When it comes to profit sharing, I am very skeptical. I know accounting well enough to know how one can manipulate the numbers so I would not trust it. For example, my dad works for a Public Utility company. Everyone in the company gets a bonus based on yearly profitability. However, that is pretty much 100% dictated by weather. One year the power consumption was so high everyone should of received a huge bonus. However, because it was so large the company deferred the revenue so they would not have to pay out a huge bonus, nor would they in the future. For example, when one has revenue recognition based on Percent Complete method (PCM) one can adjust revenue based on adjusting Estimate at Completion. The longer your contracts the easer it is to massage the numbers with PCM by changing expected cost. There are many other ways to adjust net income.

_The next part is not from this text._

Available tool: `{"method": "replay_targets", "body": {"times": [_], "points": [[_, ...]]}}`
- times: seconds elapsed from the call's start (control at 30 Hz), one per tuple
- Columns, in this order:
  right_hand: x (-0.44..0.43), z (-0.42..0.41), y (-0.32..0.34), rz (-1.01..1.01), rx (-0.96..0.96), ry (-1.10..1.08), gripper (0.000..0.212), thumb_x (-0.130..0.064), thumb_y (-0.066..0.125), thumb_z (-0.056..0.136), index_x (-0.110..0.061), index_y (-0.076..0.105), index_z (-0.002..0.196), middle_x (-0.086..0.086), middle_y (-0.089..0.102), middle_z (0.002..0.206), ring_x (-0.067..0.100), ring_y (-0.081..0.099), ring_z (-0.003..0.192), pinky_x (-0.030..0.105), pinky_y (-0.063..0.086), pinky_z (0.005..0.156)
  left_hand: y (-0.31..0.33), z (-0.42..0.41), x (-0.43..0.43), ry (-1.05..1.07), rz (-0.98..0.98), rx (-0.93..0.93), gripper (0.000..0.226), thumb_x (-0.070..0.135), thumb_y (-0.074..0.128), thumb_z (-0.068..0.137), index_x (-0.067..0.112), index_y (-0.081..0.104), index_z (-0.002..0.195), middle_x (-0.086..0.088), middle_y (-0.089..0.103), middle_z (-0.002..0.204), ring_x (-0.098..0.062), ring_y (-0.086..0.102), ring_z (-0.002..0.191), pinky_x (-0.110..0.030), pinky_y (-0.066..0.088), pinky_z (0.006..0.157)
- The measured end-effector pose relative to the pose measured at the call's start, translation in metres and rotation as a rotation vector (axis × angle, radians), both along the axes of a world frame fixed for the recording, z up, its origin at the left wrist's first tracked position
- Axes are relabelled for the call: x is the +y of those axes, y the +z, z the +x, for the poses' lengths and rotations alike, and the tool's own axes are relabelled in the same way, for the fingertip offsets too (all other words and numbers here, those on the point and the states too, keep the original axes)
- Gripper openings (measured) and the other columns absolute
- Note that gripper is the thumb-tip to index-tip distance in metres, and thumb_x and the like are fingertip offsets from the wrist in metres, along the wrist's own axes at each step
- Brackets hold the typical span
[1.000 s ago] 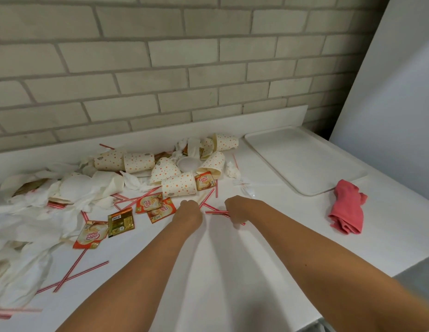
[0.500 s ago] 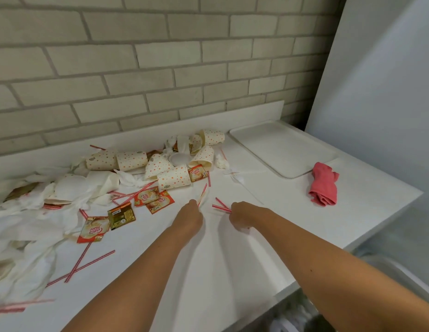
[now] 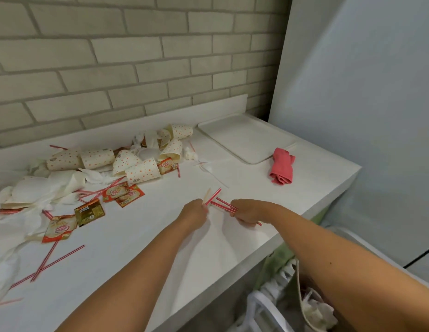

Net operating cash flow is about the only accounting metric I would substitute a large amount of my salary for a performance bonus because one can pretty much not adjust that number in a period.
Mark Washenberger
May 17 2010 at 10:27am
Lately I’ve been wondering if the psychology of downward nominal wage rigidity would fade away if we went through a long term period of deflation. It seems like if wage-earners experienced the gradual trend of becoming richer in real terms while becoming poorer in nominal terms, it might be easier to temporarily become poorer in both.
Matthew C.
May 17 2010 at 4:46pm
Because if you cut people’s salaries, they can’t pay their fixed expenses such as mortgages, car payments, credit cards, etc. So obviously this will crush morale. . .
Mark Washenberger
May 18 2010 at 7:14pm
Not that anyone is still following this thread, but Matthew C’s post intrigues me more. Isn’t the establishment of a large number of fixed expenses funded by credit a result of the inflationary fiat currency regime? Is it conceivable that if NGDP per capita remained relatively fixed through time that people would eschew debt in general? If so, they wouldn’t have as many fixed expenses so their morale would possibly be more resilient.
Lorenzo from Oz
May 20 2010 at 6:58am
It is better to terminate an existing employment relationship than to poison continuing ones, as I discuss here. For an employer to cut wages while expecting the same level of work deeply undermines the notion of a contract. (By contrast, failing to raise wages in a situation of inflation does not breach any contract that does not have indexation built into it.)
Sub Specie AEternitatis
May 22 2010 at 8:34pm
@Lorenzo from Oz
But most employees are not under any fixed contract–we are employed at will. That means that either side can terminate the relationship at any time for any reason or no reason at all (except for a handful of forbidden reasons). If your employer can fire you without breaking any “contract,” your employer can also cut your wages (or, equivalently, fire you and offer you back your job at reduced wages).
What you, in your blog post, call an “ongoing, even evolving, contract … more defined by [employer/employee] interactions than by any written agreement” is not what any legal system understands by the word “contract” (which, by the way, does not need to be in writing to be binding in most cases). If you want to talk about reasonable expectations, use that word and we’d have a different argument.